_Exercise goal_: A bare number is the only acceptable answer: how many lines of these entries include "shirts"?
··· The records
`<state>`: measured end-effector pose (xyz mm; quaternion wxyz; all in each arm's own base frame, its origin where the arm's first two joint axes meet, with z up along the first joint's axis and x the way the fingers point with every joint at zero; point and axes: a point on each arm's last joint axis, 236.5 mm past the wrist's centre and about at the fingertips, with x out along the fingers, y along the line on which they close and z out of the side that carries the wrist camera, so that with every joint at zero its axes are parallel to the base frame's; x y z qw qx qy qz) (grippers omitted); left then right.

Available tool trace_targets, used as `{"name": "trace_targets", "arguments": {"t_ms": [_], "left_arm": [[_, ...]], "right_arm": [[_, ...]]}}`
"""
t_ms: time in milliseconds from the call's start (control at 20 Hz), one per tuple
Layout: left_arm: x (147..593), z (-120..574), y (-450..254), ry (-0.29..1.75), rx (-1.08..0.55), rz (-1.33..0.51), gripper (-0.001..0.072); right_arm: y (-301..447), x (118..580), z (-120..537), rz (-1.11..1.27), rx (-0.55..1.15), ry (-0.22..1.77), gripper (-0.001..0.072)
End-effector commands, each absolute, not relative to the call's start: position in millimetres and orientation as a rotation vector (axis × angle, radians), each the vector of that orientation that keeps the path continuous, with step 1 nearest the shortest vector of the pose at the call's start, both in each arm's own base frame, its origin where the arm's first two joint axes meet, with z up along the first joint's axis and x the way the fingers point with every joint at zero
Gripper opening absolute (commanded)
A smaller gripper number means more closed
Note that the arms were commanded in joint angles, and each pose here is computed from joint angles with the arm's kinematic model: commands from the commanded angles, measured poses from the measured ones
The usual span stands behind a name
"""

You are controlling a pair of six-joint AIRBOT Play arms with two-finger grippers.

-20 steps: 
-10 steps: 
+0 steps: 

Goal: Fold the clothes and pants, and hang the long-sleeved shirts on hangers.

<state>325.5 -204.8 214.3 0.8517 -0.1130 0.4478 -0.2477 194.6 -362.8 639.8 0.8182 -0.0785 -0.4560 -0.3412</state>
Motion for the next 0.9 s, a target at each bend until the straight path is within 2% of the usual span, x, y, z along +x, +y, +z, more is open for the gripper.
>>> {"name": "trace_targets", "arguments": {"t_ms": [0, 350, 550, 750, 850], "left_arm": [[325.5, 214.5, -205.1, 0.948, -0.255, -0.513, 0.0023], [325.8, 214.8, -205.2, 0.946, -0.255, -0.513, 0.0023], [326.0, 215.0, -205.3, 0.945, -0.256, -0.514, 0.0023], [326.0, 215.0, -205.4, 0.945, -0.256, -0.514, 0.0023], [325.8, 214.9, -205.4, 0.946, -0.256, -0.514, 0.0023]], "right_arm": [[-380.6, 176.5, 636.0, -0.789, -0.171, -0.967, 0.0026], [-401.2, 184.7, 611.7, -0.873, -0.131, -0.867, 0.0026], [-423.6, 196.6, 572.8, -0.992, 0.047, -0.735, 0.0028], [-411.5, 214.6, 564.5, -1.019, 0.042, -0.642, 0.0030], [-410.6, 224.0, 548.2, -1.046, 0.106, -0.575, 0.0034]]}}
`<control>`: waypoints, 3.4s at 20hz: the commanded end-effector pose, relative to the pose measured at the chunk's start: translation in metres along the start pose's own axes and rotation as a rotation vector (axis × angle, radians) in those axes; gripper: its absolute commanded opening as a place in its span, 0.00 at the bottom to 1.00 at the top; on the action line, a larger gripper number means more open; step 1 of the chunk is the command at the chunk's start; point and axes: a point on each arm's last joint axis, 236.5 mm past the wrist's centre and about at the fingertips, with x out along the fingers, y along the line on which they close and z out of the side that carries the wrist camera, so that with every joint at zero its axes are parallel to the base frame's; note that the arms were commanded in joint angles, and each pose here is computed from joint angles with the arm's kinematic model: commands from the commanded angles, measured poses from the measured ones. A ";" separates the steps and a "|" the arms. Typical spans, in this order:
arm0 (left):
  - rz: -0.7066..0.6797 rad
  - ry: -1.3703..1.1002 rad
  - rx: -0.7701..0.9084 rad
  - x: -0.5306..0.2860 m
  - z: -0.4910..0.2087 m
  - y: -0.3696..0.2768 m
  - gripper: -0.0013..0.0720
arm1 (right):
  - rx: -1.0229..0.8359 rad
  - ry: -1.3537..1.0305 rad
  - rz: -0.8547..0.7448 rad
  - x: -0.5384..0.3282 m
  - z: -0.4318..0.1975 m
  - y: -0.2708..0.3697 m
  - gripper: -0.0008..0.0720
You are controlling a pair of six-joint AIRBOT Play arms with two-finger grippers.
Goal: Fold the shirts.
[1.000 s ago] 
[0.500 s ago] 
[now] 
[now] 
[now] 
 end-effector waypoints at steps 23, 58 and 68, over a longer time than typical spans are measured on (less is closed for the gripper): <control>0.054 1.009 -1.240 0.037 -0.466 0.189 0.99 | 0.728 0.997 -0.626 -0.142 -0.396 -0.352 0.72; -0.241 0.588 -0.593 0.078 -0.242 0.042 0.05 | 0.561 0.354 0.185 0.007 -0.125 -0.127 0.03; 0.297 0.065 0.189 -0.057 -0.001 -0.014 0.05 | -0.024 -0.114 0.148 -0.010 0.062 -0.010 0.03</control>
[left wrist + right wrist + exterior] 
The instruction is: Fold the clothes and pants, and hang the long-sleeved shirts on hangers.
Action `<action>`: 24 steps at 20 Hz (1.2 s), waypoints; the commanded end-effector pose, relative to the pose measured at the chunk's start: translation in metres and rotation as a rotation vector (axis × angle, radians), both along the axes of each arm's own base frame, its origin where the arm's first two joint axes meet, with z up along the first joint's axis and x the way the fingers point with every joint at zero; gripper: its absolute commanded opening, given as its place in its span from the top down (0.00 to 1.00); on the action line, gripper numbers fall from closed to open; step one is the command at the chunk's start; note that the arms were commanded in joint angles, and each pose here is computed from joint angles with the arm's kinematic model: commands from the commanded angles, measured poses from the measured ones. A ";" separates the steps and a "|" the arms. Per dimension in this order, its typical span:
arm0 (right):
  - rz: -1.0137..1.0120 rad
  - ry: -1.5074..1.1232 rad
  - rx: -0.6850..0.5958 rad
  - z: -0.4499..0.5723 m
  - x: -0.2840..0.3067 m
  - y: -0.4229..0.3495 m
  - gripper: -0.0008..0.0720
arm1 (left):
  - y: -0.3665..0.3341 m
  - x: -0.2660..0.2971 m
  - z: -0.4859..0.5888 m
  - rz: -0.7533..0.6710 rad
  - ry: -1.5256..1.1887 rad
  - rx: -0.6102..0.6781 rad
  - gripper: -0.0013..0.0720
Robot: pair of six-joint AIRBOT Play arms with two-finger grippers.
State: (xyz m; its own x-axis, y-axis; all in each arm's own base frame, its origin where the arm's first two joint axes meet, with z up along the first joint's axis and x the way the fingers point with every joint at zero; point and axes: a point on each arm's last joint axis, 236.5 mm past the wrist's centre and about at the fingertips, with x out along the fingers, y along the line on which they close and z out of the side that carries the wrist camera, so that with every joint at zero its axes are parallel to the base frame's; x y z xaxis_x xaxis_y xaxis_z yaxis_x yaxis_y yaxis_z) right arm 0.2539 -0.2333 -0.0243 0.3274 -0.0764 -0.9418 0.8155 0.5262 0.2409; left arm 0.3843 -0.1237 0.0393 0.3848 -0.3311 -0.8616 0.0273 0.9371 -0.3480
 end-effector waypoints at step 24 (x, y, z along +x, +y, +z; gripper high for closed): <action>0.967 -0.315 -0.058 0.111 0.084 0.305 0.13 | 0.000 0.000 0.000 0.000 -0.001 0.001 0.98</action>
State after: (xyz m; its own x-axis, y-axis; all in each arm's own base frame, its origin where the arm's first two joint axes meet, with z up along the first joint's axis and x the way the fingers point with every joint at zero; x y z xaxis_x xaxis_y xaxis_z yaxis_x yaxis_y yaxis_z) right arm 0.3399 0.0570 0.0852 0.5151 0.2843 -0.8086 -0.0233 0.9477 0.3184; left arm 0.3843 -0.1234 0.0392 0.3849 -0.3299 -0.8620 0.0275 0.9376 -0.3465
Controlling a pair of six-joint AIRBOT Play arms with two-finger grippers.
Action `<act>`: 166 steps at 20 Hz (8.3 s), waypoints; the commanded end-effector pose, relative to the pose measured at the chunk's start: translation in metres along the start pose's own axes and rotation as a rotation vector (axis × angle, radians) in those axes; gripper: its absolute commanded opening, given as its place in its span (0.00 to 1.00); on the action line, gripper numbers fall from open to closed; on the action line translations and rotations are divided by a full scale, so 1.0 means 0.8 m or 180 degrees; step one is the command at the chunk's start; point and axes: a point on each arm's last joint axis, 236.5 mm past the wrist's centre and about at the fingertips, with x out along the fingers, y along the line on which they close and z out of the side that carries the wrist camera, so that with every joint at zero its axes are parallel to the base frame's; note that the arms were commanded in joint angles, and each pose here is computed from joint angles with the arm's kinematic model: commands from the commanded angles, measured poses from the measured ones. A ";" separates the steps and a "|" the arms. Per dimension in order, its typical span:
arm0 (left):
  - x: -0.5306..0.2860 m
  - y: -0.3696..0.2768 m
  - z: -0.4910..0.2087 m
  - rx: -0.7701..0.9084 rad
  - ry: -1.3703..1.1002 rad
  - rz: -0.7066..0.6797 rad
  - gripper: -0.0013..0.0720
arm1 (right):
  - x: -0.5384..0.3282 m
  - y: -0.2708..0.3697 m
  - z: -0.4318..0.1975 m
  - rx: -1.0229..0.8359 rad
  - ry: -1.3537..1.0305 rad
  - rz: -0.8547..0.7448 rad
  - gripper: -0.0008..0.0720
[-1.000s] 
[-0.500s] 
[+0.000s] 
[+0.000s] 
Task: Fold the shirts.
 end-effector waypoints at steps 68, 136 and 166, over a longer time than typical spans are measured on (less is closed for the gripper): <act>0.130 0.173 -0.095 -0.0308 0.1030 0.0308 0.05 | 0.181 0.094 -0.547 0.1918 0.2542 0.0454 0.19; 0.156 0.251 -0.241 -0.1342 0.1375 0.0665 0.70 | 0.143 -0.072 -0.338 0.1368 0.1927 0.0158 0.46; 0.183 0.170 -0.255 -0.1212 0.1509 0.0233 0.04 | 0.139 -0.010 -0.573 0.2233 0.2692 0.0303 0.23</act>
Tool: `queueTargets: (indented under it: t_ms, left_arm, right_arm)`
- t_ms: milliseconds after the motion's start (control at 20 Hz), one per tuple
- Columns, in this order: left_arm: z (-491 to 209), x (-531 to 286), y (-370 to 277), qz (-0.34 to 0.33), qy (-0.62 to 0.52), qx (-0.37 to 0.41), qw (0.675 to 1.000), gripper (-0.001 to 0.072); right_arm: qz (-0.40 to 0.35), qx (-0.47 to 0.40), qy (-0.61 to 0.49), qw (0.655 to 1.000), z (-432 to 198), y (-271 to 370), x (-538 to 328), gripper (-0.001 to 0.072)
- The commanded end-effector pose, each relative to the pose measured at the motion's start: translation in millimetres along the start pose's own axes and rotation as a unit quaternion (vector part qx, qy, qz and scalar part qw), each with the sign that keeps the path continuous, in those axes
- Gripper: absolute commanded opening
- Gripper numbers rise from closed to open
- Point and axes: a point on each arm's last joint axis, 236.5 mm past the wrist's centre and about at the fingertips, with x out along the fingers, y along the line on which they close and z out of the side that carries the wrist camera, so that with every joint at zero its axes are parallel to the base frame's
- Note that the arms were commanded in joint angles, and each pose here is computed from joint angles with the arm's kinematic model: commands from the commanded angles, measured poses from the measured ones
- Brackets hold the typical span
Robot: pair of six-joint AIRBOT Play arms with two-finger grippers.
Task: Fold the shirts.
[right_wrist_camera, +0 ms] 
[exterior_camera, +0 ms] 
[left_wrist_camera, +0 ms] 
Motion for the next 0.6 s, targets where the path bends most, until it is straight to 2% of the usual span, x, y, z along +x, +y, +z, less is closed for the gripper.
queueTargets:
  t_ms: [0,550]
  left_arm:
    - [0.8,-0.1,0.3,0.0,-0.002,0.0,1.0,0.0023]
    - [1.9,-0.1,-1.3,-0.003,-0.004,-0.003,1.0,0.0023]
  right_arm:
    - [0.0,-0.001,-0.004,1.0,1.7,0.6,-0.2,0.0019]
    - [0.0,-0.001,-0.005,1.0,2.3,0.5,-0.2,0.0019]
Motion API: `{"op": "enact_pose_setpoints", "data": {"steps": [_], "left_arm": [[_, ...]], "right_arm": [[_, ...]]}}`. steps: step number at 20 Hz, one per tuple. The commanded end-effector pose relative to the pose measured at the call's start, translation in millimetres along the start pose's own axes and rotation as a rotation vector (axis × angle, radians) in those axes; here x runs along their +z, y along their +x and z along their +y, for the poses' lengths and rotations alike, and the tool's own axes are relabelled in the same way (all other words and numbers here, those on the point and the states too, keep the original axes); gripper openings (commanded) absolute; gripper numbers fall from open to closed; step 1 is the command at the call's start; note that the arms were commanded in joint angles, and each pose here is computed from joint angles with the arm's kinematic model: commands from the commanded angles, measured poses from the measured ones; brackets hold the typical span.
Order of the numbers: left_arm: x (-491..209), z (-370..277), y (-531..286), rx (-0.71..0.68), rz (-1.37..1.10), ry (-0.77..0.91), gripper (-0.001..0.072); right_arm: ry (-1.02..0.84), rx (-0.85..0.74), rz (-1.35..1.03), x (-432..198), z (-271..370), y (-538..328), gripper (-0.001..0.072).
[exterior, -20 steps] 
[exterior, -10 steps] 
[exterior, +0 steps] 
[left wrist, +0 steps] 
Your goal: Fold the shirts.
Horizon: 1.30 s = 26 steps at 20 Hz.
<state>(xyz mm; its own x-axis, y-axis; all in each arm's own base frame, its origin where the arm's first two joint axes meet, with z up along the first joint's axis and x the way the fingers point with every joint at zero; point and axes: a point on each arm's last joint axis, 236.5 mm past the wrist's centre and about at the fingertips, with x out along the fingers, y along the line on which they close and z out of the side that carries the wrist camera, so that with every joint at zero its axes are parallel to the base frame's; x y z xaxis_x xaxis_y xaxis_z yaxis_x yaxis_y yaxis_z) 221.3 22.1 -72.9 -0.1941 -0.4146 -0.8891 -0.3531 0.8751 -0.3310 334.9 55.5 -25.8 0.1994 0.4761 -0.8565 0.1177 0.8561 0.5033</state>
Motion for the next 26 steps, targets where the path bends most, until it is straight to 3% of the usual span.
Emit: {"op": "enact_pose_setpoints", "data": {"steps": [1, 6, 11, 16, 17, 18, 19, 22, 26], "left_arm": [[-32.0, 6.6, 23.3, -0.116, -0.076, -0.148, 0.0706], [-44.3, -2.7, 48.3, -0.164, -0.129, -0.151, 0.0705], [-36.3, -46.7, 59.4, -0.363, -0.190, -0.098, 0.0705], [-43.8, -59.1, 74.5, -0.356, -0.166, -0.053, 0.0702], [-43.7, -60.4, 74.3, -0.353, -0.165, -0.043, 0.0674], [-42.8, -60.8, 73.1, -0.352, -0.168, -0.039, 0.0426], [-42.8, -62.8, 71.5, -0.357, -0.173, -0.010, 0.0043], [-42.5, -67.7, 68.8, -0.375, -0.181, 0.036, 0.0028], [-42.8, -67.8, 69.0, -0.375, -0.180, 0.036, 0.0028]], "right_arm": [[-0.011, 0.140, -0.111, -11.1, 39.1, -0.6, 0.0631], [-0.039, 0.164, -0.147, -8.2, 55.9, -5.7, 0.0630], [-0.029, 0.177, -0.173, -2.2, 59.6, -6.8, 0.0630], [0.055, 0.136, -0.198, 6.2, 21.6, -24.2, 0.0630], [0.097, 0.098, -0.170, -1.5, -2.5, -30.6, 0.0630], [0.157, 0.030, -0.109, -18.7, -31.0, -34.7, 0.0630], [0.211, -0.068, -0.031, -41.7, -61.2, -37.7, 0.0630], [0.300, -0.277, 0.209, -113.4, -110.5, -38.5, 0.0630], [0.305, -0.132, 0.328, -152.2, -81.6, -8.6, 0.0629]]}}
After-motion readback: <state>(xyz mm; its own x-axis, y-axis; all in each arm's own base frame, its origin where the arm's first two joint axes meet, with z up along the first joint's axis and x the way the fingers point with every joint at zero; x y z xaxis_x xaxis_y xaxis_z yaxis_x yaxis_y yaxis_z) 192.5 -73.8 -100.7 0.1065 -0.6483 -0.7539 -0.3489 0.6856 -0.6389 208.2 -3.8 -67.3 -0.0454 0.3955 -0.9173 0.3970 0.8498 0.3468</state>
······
_Exercise response_: 6